@DrAlice I was genuinely taken aback by the vitriol Elon received here. But to your point, I think those pictures of the cheering SpaceX employees are more impactful and moving than any of their senior executives are.
I've been going to Disneyland for many decades now, I've seen sponsors come and go, but when I'm in the park I never once thought of their leadership or the decisions they make and the opinions they have. And there have been quite a few really contentious debates there over the years; Monsanto and its Vietnam defense contracts in the 60's and 70's, Coca-Cola and it's refusal to pull out of Apartheid South Africa in the 80's, GE and their nuclear waste in the 70's, etc.
And then I remembered a conversation I had with friends who retired to Lanai about the
Dole company's troubling past there, and the longtime sponsor of the Tiki Room. If you do a 60 second Google search on many of the current Disneyland sponsors, you can find a mix of truly horrible backgrounds or currently contentious socio-political decisions on behalf of the sponsor's senior leadership. I'll start with Dole since I'd already learned a bit about that from friends:
Dole Pineapple, Enchanted Tiki Room and various snack bars: Sanford Dole was born to Protestant missionaries from New England who went to Hawaii to convert the pagan natives in the 1840's. As an adult in the 1880's, Mr. Dole got involved in Hawaiian politics and the US Government's successful coup to overthrow the ancient Hawaiian monarchy in 1893, forcibly deposing their Queen and her household, and imposing martial law to create the new Kingdom Of Hawaii as an American protectorate by US government decree. The ultimate goal was to fully annex Hawaii into the US as part of Manifest Destiny, and Mr. Dole was DC's man on the islands who led that forced annexation by the US government in 1898. Mr. Dole was named the first President of the Provisional Government of Hawaii for his allegiance.
Then it gets even worse. In 1922, Mr. Dole's younger nephew James Dole purchased the entire island of Lanai via a shady government deal wrangled by his uncle and DC politicians, and James Dole turned the island into the largest pineapple plantation and canning factory on the planet. By the mid 1920's he had tens of thousands of Hawaiian natives and Asian immigrants working on his pineapple plantation in what was charitably called at the time "indentured servitude", but what was really just chattel slavery 60 years after the Civil War ended. Despite public apologies from Dole and the US Government in the 1990's, the Dole name continues to be
extremely controversial in Hawaii today, especially with pro-native Hawaiian citizens.

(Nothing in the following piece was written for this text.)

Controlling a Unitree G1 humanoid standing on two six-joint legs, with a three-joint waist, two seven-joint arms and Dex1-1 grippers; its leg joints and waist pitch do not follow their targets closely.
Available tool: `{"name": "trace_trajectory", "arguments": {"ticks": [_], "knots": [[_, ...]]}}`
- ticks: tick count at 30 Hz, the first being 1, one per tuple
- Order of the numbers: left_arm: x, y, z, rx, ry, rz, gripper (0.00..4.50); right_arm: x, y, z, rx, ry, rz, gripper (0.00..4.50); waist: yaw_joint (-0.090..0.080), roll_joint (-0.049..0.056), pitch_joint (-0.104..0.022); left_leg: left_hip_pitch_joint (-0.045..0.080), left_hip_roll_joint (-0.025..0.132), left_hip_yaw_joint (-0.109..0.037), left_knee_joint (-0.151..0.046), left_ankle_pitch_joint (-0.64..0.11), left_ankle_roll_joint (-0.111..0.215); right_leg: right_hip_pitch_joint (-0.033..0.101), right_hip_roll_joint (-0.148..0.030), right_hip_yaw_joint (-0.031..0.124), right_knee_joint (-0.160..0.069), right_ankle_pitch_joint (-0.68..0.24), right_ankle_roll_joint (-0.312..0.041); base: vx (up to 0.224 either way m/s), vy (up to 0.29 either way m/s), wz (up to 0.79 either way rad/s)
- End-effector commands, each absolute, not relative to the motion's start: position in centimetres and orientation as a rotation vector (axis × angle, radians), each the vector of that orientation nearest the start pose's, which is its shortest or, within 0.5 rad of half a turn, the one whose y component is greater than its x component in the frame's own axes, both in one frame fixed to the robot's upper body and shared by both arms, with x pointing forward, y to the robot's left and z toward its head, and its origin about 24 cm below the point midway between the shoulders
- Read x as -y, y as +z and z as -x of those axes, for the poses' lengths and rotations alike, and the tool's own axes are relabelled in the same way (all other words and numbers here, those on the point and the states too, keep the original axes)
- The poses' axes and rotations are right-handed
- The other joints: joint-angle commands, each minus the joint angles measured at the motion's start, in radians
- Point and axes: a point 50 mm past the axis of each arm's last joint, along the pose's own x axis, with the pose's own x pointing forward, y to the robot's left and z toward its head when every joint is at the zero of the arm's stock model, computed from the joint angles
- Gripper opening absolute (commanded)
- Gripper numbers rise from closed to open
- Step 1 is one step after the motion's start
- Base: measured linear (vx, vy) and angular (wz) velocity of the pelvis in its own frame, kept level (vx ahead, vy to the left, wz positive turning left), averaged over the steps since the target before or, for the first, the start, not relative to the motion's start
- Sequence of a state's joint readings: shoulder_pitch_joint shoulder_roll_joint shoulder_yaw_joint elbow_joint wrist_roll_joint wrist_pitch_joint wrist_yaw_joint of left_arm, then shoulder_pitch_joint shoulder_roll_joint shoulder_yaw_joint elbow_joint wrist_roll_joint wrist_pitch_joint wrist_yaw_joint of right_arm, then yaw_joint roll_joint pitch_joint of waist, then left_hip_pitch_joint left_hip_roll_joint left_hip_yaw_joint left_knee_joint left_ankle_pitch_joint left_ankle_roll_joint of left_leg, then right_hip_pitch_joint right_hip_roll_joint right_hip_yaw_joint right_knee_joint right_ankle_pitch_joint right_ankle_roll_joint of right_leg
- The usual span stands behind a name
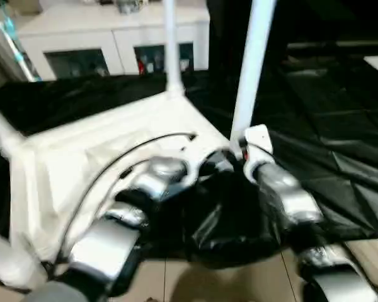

You can do the same thing with other park sponsors, thanks to Google or an interesting dinner party conversation.
Dreyer's Ice Cream (Gibson Girl, Clarabelle's) and
Coca-Cola (everywhere) both have manufacturing plants and distribution centers in Israel and have resisted demands from the BDS movement to stop doing business there.
Enterprise Rent-A-Car (Luigi's Rollicking Roadsters) doesn't need a Google search, you just need to know that their Sea-Tac airport location couldn't honor my reservation for an SUV for my sister and her family of four and all our luggage last year. I had to scramble and pay Hertz almost triple the rate to get an SUV, and the delay took two hours. Evil people!
I think it's best to just not focus on who runs what company that sponsors stuff at Disneyland, and what their politics may or may not be. Instead, Tomorrowland was always at its best when it had relevant and leading American companies sponsoring the ride or show that dealt with their subject matter.
General Electric, Monsanto, Bell System, McDonnel-Douglas, General Dynamics, Honda, etc., etc.
Whether we like it or not (and I love it!), SpaceX is an American company that is clearly leading the way in rocketry and space exploration. There is currently no one who comes close to what SpaceX is already doing. And they continually fly right over Disneyland for gosh sakes!